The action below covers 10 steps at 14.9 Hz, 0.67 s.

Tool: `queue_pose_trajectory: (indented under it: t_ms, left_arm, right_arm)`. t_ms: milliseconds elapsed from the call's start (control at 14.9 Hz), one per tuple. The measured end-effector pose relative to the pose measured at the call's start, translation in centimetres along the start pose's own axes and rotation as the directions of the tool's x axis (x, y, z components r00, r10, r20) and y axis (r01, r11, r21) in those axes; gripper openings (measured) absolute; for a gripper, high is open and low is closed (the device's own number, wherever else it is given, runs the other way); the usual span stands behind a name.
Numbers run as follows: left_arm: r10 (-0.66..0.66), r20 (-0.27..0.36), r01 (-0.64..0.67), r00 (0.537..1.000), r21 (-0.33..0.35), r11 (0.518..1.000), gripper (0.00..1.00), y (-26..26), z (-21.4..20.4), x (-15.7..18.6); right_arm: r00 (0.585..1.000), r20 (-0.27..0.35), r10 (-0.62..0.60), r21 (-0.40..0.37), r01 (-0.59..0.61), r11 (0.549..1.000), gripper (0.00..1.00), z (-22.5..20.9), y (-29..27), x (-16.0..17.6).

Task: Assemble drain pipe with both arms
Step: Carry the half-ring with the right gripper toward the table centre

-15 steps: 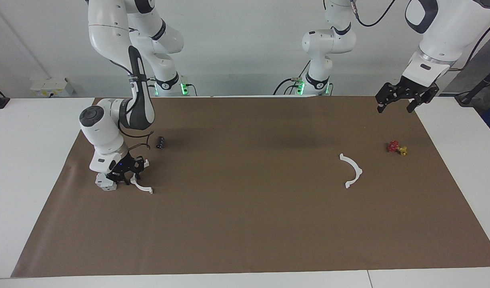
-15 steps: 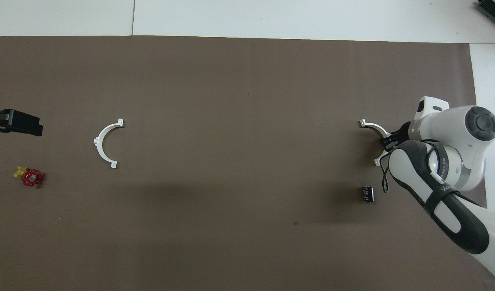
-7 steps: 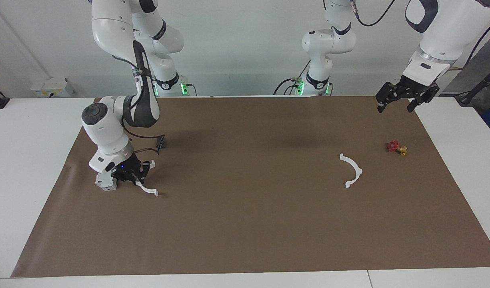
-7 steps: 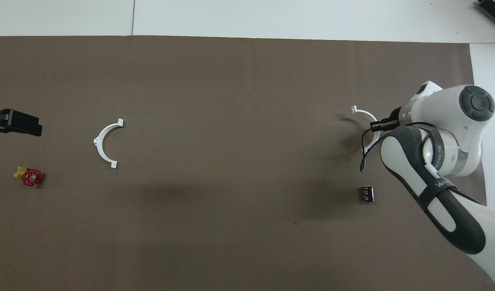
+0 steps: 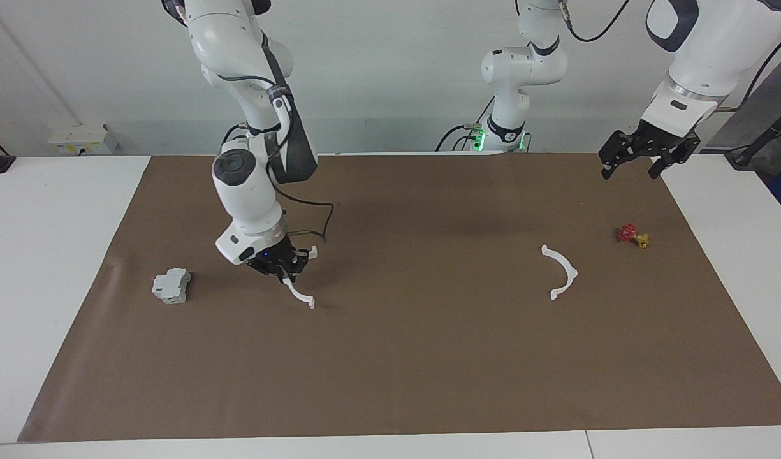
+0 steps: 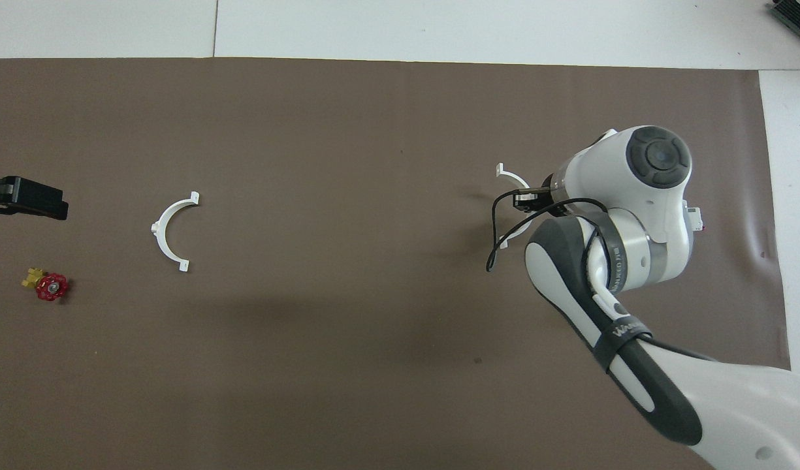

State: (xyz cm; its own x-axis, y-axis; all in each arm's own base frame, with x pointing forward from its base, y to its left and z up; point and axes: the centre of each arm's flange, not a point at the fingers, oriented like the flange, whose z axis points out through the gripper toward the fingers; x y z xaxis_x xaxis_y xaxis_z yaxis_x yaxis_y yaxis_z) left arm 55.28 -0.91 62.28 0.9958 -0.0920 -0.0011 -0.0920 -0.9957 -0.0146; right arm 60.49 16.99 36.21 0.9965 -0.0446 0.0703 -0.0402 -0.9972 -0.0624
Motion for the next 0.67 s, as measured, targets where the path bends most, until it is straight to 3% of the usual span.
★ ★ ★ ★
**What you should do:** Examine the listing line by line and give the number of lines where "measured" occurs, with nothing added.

**Exercise solution:** 2